This will help you figure how to address a question like Q8!
8. [2.5] Please generate a summary table that provides the average (mean) number of caterpillars observed in “Beat sheet” and “Visual” surveys (observation_method).
Zeros are important!
To properly address this question you will have to do something about surveys in which no caterpillars were observed. Excluding zero values will lead to very inflated count data!
Below is how Tara and I would figure out how to address a question like this …
Read the question carefully!
The question often gives a hint of the functions to use how to address the question. Here, we see that:
We are making a summary table – that almost always requires us to use summarize() with either group_by() or .by == .... It does not make sense to use summarize() without a grouping variable.

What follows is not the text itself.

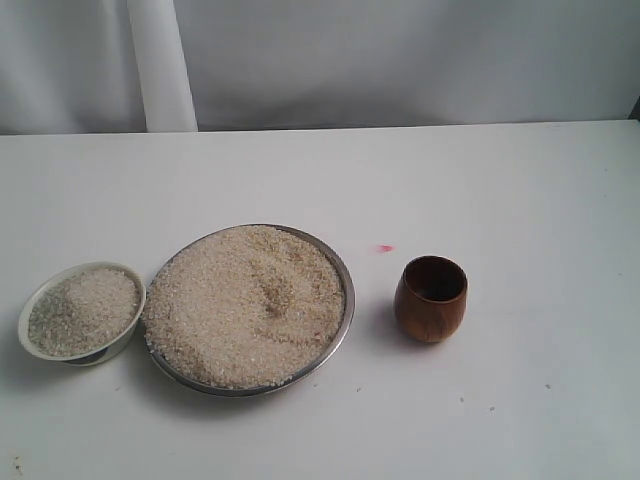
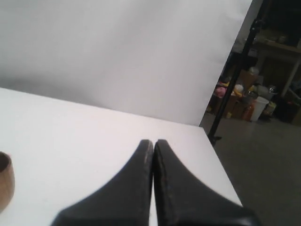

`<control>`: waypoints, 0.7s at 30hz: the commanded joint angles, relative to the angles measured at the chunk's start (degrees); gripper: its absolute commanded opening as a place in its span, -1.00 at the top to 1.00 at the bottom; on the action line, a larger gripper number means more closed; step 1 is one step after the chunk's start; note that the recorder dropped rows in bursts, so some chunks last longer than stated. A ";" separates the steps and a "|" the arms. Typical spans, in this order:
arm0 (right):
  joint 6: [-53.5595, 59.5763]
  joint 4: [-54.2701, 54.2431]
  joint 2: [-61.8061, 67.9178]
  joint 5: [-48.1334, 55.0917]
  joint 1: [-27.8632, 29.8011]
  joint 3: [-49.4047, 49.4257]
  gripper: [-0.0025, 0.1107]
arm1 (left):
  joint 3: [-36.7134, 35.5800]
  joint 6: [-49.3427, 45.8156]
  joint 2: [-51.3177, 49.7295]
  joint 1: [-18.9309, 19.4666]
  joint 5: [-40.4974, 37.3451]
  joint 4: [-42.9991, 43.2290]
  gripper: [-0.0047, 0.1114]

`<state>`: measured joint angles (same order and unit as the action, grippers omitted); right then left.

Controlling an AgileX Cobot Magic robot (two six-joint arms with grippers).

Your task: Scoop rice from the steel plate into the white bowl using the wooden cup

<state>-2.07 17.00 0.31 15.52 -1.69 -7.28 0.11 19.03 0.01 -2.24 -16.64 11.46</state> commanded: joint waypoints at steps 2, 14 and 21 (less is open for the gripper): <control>0.50 -2.76 -0.31 0.24 3.75 4.07 0.96 | -0.11 0.25 -0.01 -0.09 0.32 -0.05 0.92; 0.61 -8.11 -0.31 3.24 6.91 7.28 0.96 | -0.11 0.25 -0.01 -0.09 0.32 -0.05 0.92; 0.61 -9.03 -0.31 3.10 6.91 7.28 0.96 | -0.11 0.25 -0.01 -0.09 0.32 -0.05 0.92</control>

The question asks for the average, and specifies that the average is a “mean”. This suggests that mean() should be used to calculate the summary statistic for each group.
We see that caterpillars are our target taxa. Given that there are a bunch of different arthropod taxa in the data, this suggests that a filter() is necessary!

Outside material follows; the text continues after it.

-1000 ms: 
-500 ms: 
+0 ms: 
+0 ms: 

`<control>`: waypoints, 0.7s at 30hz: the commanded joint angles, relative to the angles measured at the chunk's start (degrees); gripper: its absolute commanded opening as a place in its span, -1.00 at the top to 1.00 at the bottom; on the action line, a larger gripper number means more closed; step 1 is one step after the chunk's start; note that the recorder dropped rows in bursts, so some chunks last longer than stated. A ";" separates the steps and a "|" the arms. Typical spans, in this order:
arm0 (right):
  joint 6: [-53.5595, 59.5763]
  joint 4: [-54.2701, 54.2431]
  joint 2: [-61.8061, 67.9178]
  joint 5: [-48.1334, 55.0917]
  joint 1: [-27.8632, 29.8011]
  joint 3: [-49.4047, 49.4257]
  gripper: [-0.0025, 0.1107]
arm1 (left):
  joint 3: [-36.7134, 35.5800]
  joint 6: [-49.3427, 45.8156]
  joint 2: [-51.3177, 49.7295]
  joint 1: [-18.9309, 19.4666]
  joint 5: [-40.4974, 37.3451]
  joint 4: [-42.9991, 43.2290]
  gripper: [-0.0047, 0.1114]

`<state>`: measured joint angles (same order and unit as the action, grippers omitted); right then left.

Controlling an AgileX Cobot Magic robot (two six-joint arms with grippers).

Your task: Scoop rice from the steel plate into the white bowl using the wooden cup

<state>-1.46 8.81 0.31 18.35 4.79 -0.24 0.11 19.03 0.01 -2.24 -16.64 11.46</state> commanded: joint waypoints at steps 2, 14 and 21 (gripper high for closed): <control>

The question describes what the resultant object should be. Here, we see that we want a tibble with variable that describes the observation method and a variable that describes the mean number of caterpillars observed.
Before planning how to address this question, we should take a moment to visualize our resultant object. Given that it is a summary table that describes the mean number of caterpillars for two different methods, we can visualize a table with two columns (method and average number of caterpillars) and two rows (one for each survey type).
Identify which objects to use
The next step is to figure out which dataset(s) to use. We currently have five objects stored in our computer’s memory:
Based on the question and the output above, we can see that the variables of interest are arthropod and arthropod_quantity, which are referenced in the observations table, and observation_method, which is referenced in surveys.
Identify whether a join is necessary
We now know that we need information from two different tables and which tables to use. Because we need information across tables, we know that we need to use a join.
Because our resultant object will include variables that are currently contained in multiple tables, we know that we need to use a mutating join (left_join, inner_join, or full_join) as opposed to a filtering join (semi_join or anti_join).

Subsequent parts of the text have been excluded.